_Exercise_
Below are the lines to check; count those holding the string "mount" and give only the number.

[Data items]
━━━━━━━━━━━━━━━━━━━━━━━━━━━━━━

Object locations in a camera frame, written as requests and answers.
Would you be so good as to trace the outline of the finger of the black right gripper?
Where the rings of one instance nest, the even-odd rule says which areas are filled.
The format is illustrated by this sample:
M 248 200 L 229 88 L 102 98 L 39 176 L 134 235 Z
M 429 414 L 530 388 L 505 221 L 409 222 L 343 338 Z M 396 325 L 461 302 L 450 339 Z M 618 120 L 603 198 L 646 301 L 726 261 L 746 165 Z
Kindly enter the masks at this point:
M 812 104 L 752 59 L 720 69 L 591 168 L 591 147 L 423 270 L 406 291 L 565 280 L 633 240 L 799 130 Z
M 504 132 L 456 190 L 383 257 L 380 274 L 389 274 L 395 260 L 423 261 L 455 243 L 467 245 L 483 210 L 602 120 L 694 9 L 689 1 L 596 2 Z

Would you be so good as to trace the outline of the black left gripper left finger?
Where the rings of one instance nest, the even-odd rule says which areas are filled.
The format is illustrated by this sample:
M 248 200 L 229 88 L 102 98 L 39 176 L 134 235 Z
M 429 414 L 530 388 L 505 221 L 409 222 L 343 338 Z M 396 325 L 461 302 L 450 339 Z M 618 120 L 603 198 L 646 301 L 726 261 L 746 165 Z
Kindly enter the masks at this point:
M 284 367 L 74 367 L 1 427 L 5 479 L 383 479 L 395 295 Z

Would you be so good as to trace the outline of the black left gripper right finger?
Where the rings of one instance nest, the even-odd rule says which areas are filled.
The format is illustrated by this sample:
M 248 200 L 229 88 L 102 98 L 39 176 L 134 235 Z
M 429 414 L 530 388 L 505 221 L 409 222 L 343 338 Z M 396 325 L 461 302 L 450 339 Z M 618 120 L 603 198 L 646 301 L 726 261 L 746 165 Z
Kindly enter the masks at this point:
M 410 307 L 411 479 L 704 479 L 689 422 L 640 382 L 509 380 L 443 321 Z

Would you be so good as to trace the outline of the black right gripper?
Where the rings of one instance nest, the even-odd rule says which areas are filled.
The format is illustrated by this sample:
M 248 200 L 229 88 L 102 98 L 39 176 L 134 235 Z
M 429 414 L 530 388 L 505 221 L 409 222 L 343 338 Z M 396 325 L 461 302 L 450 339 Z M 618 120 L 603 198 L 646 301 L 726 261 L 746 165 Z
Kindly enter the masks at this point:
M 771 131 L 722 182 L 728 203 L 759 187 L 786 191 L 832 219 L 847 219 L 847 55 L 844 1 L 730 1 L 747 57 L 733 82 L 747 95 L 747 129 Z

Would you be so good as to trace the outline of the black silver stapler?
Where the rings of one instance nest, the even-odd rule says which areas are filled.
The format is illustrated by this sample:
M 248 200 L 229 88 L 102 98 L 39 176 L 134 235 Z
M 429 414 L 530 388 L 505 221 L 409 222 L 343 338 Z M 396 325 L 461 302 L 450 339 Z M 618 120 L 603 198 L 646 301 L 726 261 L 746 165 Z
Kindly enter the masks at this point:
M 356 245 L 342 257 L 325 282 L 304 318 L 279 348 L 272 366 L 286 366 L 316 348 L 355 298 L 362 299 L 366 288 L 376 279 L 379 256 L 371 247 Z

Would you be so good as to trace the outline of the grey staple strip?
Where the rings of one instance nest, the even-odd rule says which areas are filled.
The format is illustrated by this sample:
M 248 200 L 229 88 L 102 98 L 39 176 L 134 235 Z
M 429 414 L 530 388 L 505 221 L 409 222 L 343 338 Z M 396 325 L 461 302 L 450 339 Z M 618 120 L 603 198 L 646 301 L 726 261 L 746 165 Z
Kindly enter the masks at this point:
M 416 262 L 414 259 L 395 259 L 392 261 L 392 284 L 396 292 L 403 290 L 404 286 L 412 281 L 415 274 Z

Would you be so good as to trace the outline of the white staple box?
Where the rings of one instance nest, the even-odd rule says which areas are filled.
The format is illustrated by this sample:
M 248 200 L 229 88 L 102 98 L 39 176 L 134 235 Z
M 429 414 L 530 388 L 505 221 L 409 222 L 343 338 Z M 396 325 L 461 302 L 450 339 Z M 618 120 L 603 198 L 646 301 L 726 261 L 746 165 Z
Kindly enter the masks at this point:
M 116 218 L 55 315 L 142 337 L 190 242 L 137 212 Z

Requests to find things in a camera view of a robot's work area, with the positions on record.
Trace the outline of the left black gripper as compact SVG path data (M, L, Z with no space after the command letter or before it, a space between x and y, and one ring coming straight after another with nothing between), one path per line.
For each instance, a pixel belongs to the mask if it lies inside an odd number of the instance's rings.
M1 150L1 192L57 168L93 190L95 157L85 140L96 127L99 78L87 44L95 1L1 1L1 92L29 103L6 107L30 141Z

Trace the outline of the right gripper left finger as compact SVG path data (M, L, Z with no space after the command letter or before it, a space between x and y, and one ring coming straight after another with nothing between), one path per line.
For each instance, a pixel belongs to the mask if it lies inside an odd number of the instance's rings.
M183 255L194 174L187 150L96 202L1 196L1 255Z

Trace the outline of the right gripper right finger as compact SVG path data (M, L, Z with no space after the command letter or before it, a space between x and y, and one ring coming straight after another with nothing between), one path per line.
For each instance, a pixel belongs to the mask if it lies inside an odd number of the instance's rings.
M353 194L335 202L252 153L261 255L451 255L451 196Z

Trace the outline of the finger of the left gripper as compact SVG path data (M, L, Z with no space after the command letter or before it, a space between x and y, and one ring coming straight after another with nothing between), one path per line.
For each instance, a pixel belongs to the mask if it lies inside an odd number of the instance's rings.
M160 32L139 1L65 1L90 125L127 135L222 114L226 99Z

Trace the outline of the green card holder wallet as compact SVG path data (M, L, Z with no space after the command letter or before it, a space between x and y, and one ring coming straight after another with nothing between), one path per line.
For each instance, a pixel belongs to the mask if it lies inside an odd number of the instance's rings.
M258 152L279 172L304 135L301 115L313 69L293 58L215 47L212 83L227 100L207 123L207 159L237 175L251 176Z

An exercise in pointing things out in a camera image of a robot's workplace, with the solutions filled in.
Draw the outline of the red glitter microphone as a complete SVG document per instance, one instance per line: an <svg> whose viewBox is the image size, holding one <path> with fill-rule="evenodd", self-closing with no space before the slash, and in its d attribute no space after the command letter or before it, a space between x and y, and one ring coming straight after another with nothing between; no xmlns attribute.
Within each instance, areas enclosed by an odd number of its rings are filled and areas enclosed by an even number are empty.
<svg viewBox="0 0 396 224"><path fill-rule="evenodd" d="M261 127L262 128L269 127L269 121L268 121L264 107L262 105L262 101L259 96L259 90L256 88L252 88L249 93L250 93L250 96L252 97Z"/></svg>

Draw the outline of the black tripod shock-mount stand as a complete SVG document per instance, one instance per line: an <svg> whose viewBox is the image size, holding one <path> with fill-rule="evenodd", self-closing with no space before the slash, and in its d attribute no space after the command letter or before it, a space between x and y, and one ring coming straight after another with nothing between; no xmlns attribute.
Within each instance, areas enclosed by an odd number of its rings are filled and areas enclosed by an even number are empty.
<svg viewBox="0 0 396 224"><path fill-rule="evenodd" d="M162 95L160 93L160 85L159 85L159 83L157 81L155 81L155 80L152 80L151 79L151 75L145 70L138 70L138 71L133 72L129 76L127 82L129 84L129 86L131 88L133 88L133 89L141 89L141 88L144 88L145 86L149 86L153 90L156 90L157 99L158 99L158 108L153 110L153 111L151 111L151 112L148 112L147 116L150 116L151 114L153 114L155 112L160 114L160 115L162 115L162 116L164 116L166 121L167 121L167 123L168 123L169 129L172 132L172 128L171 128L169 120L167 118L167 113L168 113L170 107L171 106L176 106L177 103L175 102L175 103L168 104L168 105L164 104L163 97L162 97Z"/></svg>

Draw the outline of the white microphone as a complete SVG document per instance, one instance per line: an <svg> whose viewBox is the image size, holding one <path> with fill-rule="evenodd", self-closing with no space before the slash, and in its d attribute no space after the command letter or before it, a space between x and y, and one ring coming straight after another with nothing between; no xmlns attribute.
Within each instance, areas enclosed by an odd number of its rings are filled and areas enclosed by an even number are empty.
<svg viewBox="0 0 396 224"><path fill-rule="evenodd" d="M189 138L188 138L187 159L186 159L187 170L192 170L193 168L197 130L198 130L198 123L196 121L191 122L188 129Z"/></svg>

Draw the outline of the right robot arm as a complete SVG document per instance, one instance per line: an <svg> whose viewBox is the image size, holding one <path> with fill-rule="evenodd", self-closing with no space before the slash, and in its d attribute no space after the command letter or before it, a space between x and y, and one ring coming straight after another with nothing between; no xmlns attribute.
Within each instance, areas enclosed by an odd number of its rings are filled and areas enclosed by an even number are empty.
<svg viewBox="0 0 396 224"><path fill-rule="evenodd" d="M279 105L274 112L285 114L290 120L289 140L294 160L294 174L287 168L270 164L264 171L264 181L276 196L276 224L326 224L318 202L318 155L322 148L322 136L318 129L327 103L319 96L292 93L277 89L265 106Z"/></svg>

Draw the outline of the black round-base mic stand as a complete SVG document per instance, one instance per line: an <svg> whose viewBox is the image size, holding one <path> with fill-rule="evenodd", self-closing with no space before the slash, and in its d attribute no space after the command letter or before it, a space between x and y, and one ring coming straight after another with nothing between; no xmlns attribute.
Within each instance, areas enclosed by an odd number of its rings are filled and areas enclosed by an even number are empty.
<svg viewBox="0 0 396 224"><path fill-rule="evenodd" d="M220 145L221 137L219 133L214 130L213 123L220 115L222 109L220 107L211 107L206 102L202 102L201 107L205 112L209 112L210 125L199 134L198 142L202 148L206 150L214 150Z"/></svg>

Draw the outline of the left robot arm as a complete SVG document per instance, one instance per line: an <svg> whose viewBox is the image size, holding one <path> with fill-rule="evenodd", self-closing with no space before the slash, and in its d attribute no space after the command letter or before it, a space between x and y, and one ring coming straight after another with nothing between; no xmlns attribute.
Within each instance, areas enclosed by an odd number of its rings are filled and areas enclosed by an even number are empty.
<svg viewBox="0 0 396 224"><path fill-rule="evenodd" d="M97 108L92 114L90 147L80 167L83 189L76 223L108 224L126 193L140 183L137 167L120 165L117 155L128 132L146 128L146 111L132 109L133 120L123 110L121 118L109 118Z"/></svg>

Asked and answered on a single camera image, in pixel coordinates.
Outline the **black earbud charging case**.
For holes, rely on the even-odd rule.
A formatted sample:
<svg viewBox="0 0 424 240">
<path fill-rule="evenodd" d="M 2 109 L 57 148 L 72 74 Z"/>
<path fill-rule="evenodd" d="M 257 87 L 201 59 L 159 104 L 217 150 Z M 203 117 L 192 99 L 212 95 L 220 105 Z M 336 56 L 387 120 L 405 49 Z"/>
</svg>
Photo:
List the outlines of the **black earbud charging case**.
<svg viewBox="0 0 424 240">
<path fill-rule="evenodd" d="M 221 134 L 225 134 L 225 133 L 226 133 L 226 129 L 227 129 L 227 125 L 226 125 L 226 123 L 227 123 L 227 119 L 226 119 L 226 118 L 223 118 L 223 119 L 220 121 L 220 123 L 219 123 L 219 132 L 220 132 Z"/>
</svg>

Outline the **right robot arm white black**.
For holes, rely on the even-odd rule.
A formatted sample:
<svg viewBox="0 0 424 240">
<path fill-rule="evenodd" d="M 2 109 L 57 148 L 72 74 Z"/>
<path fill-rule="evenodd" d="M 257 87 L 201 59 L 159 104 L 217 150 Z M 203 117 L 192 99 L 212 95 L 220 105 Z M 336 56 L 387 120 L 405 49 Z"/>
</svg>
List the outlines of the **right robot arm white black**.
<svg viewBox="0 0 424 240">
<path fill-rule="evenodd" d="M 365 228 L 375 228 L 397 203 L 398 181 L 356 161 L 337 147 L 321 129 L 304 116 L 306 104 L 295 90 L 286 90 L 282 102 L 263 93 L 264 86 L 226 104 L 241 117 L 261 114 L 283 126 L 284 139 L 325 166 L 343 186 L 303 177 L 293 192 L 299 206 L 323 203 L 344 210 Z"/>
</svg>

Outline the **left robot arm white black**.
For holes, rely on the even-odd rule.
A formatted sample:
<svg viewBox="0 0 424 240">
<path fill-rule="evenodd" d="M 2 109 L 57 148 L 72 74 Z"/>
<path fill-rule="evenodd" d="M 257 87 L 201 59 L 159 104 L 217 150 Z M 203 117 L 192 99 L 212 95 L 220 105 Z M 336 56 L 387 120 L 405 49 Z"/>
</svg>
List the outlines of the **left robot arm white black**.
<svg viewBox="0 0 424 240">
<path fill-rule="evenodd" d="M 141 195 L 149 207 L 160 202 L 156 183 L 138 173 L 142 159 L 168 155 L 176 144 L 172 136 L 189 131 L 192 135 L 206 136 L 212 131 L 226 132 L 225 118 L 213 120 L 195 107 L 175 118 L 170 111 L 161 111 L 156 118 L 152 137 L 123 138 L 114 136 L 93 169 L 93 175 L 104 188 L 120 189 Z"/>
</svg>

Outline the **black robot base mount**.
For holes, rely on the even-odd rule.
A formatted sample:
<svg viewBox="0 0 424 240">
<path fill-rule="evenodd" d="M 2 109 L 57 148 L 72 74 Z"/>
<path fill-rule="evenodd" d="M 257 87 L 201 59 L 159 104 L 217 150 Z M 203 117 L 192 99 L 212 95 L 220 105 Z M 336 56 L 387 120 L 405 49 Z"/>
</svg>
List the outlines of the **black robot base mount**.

━━━━━━━━━━━━━━━━━━━━━━━━━━━━━━

_Written response_
3